Records from a dataset:
____

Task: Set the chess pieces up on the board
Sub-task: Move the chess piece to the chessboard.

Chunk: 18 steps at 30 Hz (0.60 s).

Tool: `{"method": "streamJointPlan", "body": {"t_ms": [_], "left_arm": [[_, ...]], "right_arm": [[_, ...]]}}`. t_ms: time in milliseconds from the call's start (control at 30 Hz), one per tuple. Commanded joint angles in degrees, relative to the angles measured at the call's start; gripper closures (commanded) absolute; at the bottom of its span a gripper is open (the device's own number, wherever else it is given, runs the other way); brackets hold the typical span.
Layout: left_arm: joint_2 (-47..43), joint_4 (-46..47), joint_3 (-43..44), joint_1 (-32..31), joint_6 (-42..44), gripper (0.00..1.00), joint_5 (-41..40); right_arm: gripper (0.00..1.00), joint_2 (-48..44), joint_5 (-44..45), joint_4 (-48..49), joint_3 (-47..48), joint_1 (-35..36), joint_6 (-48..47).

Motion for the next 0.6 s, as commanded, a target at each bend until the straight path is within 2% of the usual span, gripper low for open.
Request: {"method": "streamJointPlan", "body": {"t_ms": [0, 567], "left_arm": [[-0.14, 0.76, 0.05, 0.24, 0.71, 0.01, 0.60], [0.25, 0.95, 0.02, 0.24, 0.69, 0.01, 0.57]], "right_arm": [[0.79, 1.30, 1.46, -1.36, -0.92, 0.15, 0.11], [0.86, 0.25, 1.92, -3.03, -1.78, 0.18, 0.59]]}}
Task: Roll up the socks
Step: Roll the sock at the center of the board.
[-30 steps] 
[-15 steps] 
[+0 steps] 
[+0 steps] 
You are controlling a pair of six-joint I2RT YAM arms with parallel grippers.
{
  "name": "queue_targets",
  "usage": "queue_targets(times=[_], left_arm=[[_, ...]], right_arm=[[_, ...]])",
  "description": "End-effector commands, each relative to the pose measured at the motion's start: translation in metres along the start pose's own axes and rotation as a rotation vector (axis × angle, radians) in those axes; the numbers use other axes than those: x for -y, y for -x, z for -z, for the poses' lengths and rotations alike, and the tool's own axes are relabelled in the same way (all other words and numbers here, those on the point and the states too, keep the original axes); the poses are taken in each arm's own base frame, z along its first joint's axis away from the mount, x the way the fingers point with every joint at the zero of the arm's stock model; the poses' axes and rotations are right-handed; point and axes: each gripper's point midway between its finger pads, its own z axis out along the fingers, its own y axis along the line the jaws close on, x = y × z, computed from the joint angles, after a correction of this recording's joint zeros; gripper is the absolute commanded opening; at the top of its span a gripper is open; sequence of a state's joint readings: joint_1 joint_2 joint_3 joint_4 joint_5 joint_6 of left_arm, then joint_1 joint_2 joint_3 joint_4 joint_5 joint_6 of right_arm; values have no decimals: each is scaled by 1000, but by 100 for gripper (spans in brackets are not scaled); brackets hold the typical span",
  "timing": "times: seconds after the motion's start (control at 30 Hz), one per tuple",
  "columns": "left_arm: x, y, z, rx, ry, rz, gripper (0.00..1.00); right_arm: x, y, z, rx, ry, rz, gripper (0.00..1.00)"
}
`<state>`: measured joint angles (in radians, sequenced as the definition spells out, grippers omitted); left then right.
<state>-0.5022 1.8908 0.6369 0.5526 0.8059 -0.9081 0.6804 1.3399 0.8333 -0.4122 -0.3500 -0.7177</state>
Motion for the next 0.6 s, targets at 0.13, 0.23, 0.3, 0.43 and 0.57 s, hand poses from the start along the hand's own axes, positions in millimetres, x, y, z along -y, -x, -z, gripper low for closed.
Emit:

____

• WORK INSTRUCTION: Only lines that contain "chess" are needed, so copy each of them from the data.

• FINISHED TASK:
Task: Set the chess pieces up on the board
Sub-task: Move the chess piece to the chessboard.

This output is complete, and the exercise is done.